Isabel Wilkerson’s indelible books The Warmth of Other Suns and Caste: The Origins of Our Discontent have, both of them, won awards and have been properly lauded; they don’t need to be touted by me but tout them I shall. They are meticulously researched, precisely written, and pack a devastating emotional punch.
I have a long commute to work (shout out to my 795 and 695 buds), and I need to fill that time with something. I’m obdurately old school and prefer CDs and radio to podcasts. When NPR is too much (Esther Ciammachilli is never too much) and the Orioles aren’t playing, I check out nonfiction audiobooks from the library. I listened to The Warmth of Other Suns a few years ago and Caste this year; I learned so much from both. The sheer number of primary documents cited is overwhelming. The personal narratives are enlightening and heartbreaking.
Side note: I’d listen to Robin Miles read a Comcast contract. She narrates both books and she’s a national treasure. I feel like she should win an Oscar or a Grammy – or something.
The Warmth of Other Suns tells the story of the Great Migration, the movement of millions of African Americans from the South to more Northerly states, through the lives of three people who made the journey. It is intense. I’ve been known to cry in the car, and there were tears.

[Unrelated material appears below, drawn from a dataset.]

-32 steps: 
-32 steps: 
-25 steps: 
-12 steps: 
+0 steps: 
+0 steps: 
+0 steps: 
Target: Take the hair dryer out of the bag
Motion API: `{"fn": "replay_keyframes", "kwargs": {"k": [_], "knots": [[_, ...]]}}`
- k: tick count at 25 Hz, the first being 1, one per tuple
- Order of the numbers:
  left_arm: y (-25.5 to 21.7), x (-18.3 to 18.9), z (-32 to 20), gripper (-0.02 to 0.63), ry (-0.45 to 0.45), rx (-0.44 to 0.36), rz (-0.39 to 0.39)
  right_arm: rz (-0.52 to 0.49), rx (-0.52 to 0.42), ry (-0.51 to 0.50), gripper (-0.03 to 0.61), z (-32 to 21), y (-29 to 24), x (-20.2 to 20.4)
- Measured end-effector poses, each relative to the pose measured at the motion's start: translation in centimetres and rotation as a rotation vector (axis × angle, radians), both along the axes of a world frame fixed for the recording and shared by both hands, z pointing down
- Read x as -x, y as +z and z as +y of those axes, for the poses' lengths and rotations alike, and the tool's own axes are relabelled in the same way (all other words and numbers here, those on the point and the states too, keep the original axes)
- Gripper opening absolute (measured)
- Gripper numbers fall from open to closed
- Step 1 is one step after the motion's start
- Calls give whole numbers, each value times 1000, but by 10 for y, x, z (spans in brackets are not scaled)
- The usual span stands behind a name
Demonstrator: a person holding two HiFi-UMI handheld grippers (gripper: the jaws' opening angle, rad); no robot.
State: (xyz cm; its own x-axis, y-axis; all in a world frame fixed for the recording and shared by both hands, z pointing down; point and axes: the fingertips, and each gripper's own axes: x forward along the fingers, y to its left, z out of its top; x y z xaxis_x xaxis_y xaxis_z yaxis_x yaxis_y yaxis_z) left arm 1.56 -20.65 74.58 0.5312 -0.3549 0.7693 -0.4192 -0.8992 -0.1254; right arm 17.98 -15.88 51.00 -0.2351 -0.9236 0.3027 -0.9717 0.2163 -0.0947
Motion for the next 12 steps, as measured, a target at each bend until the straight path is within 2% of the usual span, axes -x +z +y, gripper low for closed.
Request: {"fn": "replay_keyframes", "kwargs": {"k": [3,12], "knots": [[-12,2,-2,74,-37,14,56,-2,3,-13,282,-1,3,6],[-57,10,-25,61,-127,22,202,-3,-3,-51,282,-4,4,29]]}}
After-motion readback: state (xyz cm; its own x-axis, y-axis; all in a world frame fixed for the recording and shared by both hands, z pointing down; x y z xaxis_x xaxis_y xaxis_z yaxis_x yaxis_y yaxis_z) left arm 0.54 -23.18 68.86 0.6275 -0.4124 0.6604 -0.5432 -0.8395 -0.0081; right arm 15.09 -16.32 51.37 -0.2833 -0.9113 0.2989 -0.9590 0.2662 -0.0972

Caste is an incredibly persuasive comparison of the caste systems in Nazi Germany, India, and the United States. Wilkerson’s central conceit is that the caste system in America is, in many ways, the most oppressive or violent system. She writes, “Jews in Nazi-controlled Europe, African-Americans in the antebellum and Jim Crow South, and Dalits in India were all at the mercy of people who had been fed a diet of contempt and hate for them” (151). The results of a diet of hate and contempt are unfortunately predictable. Wilkerson explores the grotesque, hateful, and banal violence of the caste system in depth. She writes, “African-Americans were mutilated and hanged from poplars and sycamores and burned at the courthouse square, a lynching ever three or four days in the first four decades of the twentieth century” (155). I won’t focus on the physical violence in this review, but it is all here, and it is terrible.

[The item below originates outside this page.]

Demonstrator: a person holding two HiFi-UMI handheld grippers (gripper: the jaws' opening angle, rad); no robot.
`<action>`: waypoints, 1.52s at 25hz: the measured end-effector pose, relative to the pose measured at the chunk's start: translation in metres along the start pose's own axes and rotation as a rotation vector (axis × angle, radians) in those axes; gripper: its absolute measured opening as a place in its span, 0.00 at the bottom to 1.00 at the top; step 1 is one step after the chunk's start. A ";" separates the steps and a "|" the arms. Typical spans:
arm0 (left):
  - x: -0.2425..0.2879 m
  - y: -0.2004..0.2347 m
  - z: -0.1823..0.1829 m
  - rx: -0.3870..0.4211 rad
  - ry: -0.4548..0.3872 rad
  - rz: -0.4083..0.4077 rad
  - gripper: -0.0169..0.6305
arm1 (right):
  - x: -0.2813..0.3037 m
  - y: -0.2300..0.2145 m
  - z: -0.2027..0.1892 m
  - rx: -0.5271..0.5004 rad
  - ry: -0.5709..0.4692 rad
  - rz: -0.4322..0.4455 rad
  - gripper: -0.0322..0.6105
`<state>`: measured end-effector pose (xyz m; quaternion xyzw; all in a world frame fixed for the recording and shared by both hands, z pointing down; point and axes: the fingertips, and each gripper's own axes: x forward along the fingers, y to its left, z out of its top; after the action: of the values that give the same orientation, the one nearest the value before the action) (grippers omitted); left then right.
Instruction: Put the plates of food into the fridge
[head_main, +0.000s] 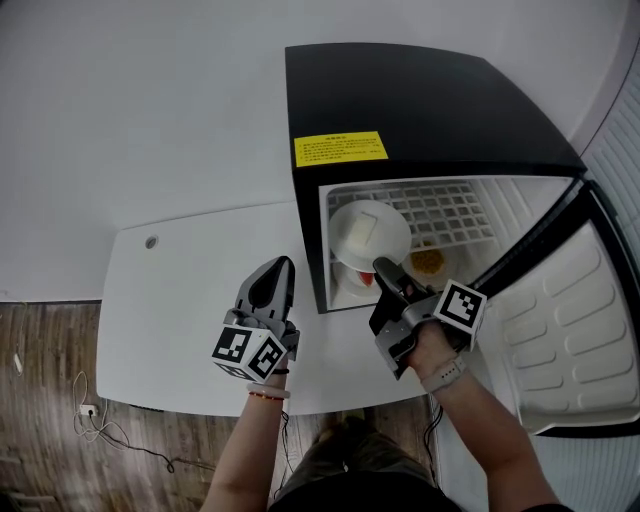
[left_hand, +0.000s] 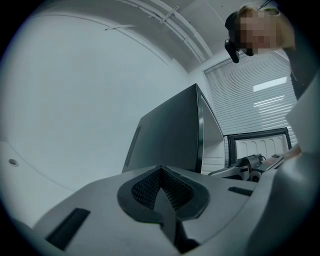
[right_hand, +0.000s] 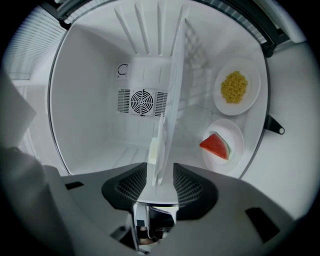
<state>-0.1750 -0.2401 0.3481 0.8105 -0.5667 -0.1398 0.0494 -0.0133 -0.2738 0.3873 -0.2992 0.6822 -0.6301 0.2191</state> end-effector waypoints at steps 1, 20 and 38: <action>-0.002 -0.001 0.000 0.000 0.001 -0.002 0.04 | -0.004 -0.001 -0.003 -0.006 -0.003 0.001 0.27; -0.047 -0.026 -0.006 -0.012 0.025 -0.060 0.04 | -0.057 -0.005 -0.051 -0.486 0.019 -0.074 0.21; -0.075 -0.053 -0.015 -0.027 0.047 -0.111 0.04 | -0.108 -0.002 -0.053 -1.130 -0.058 -0.195 0.06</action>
<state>-0.1466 -0.1530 0.3624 0.8431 -0.5174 -0.1311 0.0658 0.0301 -0.1615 0.3870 -0.4487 0.8760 -0.1763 -0.0152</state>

Wilkerson includes illuminating episodes from her own life along with historical comparisons. While traveling for the book and for work (at the New York Times), Wilkerson is mistreated by academics, flight attendants, businessmen, and small-business owners, as well as being unjustly accosted by the DEA, all because of her position in America’s caste system. Based on her personal experience, she writes, “this was the thievery of caste, stealing the time and psychic resources of the marginalized, draining energy in an already uphill competition” (223). Outside of the obvious physical violence wrought by the caste system, Wilkerson highlights the daily mental and emotional violence, and that seems really important.

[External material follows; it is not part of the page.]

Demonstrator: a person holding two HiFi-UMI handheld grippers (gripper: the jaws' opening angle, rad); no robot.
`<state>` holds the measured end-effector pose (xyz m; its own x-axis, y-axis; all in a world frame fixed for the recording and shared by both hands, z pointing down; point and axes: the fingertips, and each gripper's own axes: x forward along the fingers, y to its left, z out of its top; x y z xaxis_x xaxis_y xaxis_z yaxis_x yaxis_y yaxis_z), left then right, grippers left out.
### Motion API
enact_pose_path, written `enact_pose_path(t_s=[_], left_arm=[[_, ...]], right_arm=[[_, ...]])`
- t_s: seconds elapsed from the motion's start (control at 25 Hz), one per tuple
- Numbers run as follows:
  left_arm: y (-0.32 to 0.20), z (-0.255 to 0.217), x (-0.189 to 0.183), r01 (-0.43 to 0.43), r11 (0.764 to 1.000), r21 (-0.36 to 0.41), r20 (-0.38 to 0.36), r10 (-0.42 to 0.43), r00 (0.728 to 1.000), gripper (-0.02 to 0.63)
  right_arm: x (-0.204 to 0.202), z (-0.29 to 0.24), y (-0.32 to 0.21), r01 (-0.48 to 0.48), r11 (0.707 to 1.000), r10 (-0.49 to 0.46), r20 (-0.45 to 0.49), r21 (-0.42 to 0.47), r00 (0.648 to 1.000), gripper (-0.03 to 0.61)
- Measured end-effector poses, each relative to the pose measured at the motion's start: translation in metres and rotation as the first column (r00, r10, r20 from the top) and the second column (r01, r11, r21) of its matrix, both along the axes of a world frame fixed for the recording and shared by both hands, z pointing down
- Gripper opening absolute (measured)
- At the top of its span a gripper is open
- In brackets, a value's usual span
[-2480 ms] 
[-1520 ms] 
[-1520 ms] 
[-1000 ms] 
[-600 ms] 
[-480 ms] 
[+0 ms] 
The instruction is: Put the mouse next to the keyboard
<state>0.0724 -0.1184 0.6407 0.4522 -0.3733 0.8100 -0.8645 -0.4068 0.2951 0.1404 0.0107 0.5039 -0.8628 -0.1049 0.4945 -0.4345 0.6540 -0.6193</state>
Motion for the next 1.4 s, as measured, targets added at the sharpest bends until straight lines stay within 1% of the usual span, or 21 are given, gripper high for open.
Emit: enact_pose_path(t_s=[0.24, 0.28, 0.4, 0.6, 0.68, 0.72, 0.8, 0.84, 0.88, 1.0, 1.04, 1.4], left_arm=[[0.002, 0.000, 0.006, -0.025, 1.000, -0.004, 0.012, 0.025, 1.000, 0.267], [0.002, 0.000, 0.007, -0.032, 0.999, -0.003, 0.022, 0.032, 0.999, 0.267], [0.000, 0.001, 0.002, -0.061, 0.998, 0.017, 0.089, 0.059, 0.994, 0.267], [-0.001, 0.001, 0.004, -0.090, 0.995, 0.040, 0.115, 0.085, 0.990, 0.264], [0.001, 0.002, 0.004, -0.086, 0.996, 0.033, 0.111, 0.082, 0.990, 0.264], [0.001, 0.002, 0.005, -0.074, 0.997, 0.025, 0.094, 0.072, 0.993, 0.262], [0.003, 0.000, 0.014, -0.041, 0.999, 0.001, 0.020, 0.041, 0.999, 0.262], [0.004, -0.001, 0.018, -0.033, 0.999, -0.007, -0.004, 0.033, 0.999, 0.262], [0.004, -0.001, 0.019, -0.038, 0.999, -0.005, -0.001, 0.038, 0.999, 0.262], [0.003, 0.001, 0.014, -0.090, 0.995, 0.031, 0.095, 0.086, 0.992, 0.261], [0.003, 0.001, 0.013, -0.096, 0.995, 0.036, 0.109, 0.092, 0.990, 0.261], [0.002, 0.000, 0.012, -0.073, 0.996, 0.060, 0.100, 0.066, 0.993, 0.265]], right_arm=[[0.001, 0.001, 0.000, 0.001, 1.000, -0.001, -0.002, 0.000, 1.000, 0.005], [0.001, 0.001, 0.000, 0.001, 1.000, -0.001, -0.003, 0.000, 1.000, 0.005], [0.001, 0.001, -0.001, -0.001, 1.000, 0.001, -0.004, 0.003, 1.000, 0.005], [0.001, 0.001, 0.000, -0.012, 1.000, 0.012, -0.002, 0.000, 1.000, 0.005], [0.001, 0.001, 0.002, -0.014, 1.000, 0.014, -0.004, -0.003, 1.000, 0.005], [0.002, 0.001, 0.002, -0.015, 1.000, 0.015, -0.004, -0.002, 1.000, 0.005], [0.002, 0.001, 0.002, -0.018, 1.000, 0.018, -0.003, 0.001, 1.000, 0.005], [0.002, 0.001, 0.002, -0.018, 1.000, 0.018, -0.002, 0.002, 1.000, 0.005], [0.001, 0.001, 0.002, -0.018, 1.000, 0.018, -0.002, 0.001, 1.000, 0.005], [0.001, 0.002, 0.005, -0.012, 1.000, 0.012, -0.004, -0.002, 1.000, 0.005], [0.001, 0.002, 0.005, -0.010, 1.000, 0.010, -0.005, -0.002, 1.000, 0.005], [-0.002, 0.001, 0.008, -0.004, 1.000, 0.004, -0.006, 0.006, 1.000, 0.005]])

I’ll end this review with a few more words from Wilkerson on the more subtle ways the caste system continues to do harm. She bluntly writes, “The friction of caste is killing people” and “Societal inequity is killing people” (304). This is not someone who writes for dramatic effect without evidence to support her claims. To back up her claims, she cites a study by a Harvard scientist, “’High levels of everyday discrimination contribute to narrowing the arteries over time,’ said the Harvard social scientist David R. Williams. ‘High levels of discrimination lead to higher levels of inflammation, a marker of heart disease” (306). This struck me. This internal manifestation of external discrimination is horrendous.
The American caste system is real and it is, overtly and insidiously, violent. The study goes on to find that, “People who face discrimination…often build up a layer of unhealthy fat, known as visceral fat, surrounding vital organs, as opposed to subcutaneous fat, just under the skin. It is this visceral fat that raises the risk of diabetes and cardiovascular disease and leads to premature death” (307). There are dozens of powerful and insightful passages I could have highlighted, but I wanted to highlight the above passages because they so powerfully illustrate how the American caste system continues to destroy black and brown bodies from without and within.
Caste: The Origins of Our Discontent by Isabel Wilkerson is available in print, large print, e-book, e-audiobook and audiobook on CD.
The Warmth of Other Suns: The Epic Story of America’s Great Migration by Isabel Wilkerson is available in print, e-book, audiobook on CD, and as a Playaway.
Ben works at Project Literacy, Howard County Library’s adult basic education initiative, based at HCLS Central Branch. He loves reading, writing, walking, and talking (all the basics).